Moins coûteux, omniprésents et redoutablement efficaces, les drones bouleversent les champs de bataille contemporains. Mais au-delà de la tactique, c’est la figure même du soldat et les valeurs militaires traditionnelles qui se trouvent redéfinies.

©PASCAL GUYOT / AFP
Quand le civil invente le militaire
Fait rare dans l’histoire des armées, les drones n’ont pas d’abord été conçus à des fins militaires. Ce sont des technologies civiles qui, peu à peu, ont été militarisées. Une inversion de logique qui explique en partie la créativité et la diversité de leurs usages : du drone FPV employé par des combattants syriens pour cibler les forces du régime, aux engins déployés dans la guerre civile soudanaise, à l’utilisation des drones par les russes et les ukrainiens, la palette des conflits où ils apparaissent ne cesse de s’élargir.
Des engins moins coûteux que l’aviation traditionnelle
Longtemps, la supériorité aérienne reposait sur les avions de chasse ou les missiles de croisière. Mais un drone, à la fois discret et bon marché, peut accomplir des missions similaires pour un coût dérisoire. Les États l’ont vite compris : d’abord les États-Unis, qui ont massivement eu recours aux drones dans leur « guerre globale contre le terrorisme », visant les talibans et Al-Qaïda. Puis d’autres nations, en 2020, lors du conflit du Haut-Karabakh, l’Azerbaïdjan fit des drones un outil décisif face à l’Arménie. Acheminés depuis Israël et surtout depuis la Turquie — devenue en quelques années l’un des premiers producteurs mondiaux — ces engins ont permis à Bakou de remporter un avantage stratégique déterminant.
Un champ de bataille transformé
Avec les drones, le champ de bataille devient presque transparent. Les capteurs omniprésents permettent de surveiller l’ennemi en permanence, d’harceler ses positions et même de pénétrer dans ses camps pour frapper de l’intérieur. La Russie en a fait un usage massif en Ukraine, lançant parfois une centaine d’appareils sur une seule ville en une nuit.

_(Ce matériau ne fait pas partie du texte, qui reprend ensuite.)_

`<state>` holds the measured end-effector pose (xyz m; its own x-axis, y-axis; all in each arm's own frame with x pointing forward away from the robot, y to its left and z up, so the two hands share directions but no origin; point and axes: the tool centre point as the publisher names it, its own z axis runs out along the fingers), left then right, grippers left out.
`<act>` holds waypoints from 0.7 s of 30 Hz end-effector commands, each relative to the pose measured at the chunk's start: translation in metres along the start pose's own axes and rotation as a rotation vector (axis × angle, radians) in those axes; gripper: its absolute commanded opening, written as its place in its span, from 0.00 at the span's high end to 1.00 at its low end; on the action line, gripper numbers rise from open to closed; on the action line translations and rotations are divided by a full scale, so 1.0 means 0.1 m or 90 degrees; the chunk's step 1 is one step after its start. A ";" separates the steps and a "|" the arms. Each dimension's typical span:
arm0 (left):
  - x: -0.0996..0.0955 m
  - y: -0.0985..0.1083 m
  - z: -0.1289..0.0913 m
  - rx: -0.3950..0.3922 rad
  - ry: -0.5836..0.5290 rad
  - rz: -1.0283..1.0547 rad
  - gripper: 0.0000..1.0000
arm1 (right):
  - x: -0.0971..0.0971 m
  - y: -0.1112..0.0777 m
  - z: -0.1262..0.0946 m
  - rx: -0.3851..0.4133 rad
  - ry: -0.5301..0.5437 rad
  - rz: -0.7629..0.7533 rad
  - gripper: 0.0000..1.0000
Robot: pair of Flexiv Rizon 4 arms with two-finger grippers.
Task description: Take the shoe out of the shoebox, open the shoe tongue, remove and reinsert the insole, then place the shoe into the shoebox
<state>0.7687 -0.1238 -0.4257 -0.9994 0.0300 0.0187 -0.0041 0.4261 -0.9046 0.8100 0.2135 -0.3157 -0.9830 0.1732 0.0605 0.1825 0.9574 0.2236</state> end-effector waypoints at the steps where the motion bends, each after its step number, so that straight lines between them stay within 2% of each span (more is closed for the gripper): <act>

En Ukraine, l’innovation est devenue une arme à part entière. Le 1er juin 2025, Kiev revendiquait l’« opération Toile d’araignée » : une attaque contre des bombardiers russes stationnés loin du front, infligeant, selon l’État ukrainien, près de 7 milliards de dollars de pertes. Coût pour l’Ukraine ? « Des drones bon marché », déclarait Volodymyr Zelensky. Beaucoup de ces engins sont bricolés par des associations, des start-up ou même des civils, puis livrés à l’armée. La Russie, de son côté, a intégré les drones à toutes ses branches militaires et créé des centres de formation dédiés.
Les drones offrent aussi aux Ukrainiens la possibilité de compenser leur infériorité navale. Le drone maritime « Babysea » leur a permis de frapper la flotte russe, alors même qu’ils ne possèdent pas de forces navales comparables. Les drones kamikazes, eux, portent la guerre jusqu’à plusieurs milliers de kilomètres de la frontière russe.
Une guerre « chirurgicale » ? redéfinir l’éthos militaire
Pour certains, les drones ouvrent la voie à une guerre plus « chirurgicale » : frapper précisément, sans exposer la vie de ses soldats. Mais cette vision occulte un débat éthique plus profond. Que devient le soldat quand il agit à distance, protégé du feu adverse ? Que reste-t-il du courage, du sacrifice, de l’héroïsme, longtemps constitutifs de l’éthos militaire ?
Les critiques pointent une rupture : la guerre sans risque corporel viendrait pervertir l’honneur du combattant, fondé sur l’épreuve physique et la confrontation directe. Pourtant, piloter un drone n’a rien d’une simple tâche technique. Concentration extrême, lourde responsabilité et stress post-traumatique démontrent que le danger n’a pas disparu : il s’est transformé.
L’essor des drones ne bouleverse pas seulement les tactiques militaires, il reconfigure l’identité même du soldat. Les valeurs de courage et de sacrifice, autrefois incarnées par la proximité du danger, se redéploient aujourd’hui dans de nouvelles formes d’engagement à distance. Derrière les engins téléopérés se dessine une transformation plus large : celle d’une guerre où l’innovation technologique rebat les cartes et où les traditions militaires se heurtent aux réalités stratégiques,.